* **Task description**
Scan the records for "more". Report each line that includes it.

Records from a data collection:
-*-

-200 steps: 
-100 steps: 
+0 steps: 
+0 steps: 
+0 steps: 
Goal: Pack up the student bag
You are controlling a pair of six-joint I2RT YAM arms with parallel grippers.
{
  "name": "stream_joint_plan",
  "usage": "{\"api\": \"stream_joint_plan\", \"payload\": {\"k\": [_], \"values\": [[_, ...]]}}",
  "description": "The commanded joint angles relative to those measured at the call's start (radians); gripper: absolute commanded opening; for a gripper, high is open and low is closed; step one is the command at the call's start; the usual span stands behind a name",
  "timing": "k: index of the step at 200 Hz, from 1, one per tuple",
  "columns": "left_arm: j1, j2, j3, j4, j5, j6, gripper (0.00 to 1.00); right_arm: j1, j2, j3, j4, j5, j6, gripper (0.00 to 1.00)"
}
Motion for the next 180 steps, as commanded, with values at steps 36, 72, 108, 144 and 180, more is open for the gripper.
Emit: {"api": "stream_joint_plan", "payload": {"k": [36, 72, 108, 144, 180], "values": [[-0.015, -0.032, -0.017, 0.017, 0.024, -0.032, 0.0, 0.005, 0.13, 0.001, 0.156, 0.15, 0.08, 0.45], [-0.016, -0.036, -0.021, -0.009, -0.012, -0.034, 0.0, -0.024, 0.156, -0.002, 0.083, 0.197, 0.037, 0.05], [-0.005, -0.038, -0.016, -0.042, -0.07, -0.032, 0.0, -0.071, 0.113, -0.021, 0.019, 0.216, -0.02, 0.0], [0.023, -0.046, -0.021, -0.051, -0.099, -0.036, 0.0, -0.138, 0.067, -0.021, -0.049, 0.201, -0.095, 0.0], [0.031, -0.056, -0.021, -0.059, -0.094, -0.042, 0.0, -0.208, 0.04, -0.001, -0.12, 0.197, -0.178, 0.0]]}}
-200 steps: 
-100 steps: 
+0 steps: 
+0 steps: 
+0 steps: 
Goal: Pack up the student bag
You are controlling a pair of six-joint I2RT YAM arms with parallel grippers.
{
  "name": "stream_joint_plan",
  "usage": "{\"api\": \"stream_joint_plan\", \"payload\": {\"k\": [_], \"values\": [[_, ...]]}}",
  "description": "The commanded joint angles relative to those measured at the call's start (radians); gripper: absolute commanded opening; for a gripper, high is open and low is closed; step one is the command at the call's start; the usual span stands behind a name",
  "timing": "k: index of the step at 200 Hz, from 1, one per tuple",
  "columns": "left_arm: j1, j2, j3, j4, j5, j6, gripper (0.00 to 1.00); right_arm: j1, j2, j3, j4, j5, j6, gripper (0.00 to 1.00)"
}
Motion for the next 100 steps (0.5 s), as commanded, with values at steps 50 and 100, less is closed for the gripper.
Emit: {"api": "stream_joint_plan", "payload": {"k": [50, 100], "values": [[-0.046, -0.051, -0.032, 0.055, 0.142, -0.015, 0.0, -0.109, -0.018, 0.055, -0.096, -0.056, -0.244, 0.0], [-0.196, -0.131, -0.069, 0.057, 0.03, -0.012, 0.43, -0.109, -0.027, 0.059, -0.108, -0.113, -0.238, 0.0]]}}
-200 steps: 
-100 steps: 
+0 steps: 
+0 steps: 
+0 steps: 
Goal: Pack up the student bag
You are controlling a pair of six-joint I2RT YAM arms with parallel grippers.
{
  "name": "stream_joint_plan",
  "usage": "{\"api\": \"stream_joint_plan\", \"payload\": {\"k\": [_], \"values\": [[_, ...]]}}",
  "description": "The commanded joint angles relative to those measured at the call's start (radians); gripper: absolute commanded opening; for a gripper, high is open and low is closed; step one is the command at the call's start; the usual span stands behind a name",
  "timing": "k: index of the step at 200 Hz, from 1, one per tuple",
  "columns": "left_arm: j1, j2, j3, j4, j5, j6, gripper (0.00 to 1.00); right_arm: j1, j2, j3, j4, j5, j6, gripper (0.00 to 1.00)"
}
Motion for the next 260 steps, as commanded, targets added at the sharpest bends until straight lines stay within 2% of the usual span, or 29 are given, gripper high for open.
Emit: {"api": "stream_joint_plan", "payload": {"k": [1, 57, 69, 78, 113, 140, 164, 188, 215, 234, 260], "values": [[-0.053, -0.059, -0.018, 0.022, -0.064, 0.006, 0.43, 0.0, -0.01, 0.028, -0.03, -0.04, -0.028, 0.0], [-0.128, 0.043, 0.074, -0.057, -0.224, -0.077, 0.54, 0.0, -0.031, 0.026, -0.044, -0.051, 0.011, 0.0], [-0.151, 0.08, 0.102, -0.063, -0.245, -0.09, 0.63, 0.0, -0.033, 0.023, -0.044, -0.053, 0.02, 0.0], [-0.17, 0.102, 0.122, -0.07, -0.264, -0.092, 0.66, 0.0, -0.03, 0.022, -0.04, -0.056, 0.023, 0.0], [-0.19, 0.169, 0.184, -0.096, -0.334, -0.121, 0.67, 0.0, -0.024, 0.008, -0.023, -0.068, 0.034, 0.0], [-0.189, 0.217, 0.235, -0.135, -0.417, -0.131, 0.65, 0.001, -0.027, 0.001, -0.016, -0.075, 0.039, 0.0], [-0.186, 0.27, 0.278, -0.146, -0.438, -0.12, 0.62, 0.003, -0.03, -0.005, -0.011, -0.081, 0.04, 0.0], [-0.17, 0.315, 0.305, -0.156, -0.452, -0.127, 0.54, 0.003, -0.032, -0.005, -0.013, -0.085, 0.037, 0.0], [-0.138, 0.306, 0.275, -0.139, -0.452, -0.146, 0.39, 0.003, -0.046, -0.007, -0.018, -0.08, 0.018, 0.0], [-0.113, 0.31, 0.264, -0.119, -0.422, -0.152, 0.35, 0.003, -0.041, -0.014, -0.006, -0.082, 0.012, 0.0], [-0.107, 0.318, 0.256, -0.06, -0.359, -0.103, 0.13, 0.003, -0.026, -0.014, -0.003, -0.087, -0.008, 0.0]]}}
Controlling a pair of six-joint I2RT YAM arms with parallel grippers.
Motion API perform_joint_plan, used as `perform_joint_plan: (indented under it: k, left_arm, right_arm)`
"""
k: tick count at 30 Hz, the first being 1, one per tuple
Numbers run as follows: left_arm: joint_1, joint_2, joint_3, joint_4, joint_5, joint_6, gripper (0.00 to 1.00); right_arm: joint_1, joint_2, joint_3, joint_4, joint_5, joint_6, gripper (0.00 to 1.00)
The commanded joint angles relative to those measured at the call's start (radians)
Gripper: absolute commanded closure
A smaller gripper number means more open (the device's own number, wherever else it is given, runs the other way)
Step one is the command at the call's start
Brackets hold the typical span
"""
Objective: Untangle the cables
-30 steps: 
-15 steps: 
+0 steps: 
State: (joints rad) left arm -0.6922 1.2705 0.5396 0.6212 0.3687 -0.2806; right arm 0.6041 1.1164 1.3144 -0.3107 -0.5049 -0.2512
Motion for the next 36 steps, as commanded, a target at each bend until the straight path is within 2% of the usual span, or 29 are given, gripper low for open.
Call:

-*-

* **Solution for this exercise**
Motion for the next 180 steps, as commanded, with values at steps 36, 72, 108, 144 and 180, more is open for the gripper.
A smaller gripper number means more open (the device's own number, wherever else it is given, runs the other way)

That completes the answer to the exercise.